Task to carry out
Tally the lines in the records below that contain "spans" and return only the result.

Records contained in a dataset
*** Begin section ***
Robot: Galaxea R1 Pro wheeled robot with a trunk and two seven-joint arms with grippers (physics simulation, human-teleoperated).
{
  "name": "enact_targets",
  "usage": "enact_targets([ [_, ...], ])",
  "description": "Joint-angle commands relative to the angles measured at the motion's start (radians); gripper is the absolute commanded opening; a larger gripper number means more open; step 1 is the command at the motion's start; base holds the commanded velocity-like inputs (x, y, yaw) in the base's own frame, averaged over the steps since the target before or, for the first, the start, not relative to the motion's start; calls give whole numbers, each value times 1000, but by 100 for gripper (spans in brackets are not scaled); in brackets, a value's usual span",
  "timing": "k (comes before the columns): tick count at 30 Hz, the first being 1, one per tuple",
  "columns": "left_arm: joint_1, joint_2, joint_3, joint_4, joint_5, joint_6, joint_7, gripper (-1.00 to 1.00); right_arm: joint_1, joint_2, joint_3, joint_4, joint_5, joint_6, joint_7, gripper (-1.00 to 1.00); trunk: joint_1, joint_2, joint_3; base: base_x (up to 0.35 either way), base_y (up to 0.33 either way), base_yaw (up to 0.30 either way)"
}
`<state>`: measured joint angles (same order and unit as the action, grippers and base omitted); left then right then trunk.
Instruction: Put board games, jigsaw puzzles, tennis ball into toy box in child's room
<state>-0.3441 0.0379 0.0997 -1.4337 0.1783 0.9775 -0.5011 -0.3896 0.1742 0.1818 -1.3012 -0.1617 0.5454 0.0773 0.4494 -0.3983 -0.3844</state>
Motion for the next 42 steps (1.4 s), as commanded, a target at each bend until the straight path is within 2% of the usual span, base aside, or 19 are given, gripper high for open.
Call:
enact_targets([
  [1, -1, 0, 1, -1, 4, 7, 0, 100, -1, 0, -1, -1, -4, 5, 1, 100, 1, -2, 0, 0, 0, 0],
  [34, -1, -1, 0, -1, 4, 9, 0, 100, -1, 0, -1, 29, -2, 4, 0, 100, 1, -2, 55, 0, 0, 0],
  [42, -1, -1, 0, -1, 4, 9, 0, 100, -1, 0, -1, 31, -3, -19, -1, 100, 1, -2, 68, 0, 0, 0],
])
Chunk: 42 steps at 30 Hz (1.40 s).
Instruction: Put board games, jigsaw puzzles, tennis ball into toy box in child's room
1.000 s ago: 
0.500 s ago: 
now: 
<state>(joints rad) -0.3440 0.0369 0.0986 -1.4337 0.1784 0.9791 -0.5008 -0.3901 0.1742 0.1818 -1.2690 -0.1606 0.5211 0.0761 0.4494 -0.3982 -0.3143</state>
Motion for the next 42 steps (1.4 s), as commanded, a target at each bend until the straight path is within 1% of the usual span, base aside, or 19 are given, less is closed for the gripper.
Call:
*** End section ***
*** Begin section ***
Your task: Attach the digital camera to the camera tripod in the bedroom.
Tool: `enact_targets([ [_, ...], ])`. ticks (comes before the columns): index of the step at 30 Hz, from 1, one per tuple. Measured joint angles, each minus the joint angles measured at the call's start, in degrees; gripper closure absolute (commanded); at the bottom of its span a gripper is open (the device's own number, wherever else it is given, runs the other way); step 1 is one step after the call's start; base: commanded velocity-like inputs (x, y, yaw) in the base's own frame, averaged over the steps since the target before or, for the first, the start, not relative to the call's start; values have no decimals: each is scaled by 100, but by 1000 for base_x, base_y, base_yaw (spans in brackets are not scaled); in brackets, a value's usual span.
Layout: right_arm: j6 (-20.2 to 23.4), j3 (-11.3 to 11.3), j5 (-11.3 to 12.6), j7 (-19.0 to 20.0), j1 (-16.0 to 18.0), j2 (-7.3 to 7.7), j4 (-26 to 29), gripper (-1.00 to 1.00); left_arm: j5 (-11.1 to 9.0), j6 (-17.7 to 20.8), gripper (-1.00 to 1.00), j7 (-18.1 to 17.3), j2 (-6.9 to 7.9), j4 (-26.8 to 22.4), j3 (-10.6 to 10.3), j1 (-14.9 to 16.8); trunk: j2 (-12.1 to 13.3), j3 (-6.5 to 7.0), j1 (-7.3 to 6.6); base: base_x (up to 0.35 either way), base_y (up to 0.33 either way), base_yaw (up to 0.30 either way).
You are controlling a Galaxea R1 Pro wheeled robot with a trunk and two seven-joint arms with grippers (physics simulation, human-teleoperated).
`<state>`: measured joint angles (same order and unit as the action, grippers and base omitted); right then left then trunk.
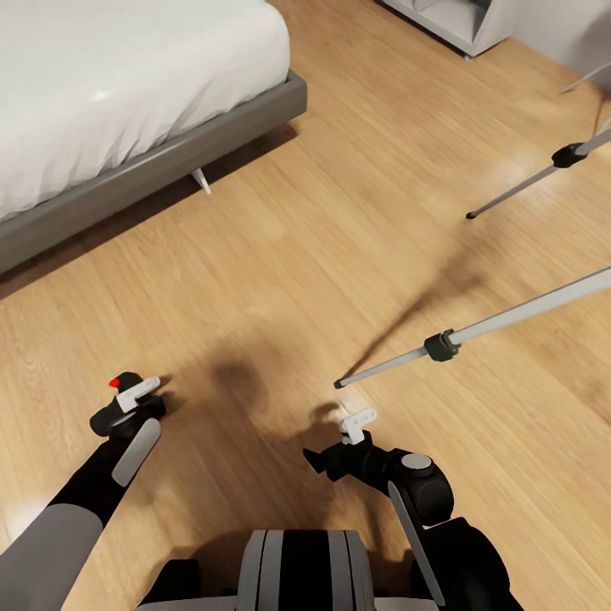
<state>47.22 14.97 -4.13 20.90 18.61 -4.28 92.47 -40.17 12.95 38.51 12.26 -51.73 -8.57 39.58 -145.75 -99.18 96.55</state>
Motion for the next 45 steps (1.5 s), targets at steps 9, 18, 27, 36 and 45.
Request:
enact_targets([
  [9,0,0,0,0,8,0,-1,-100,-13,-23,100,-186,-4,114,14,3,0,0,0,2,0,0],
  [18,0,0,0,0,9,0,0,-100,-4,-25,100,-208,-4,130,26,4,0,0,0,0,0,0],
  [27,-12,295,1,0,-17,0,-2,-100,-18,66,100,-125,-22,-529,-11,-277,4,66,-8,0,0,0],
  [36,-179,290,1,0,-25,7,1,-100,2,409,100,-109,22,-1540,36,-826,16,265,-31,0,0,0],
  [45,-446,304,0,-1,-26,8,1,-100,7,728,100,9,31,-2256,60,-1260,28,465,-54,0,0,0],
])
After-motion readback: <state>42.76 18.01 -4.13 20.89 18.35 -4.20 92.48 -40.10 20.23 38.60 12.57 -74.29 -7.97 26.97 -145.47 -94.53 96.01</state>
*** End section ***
Reply to the exercise
2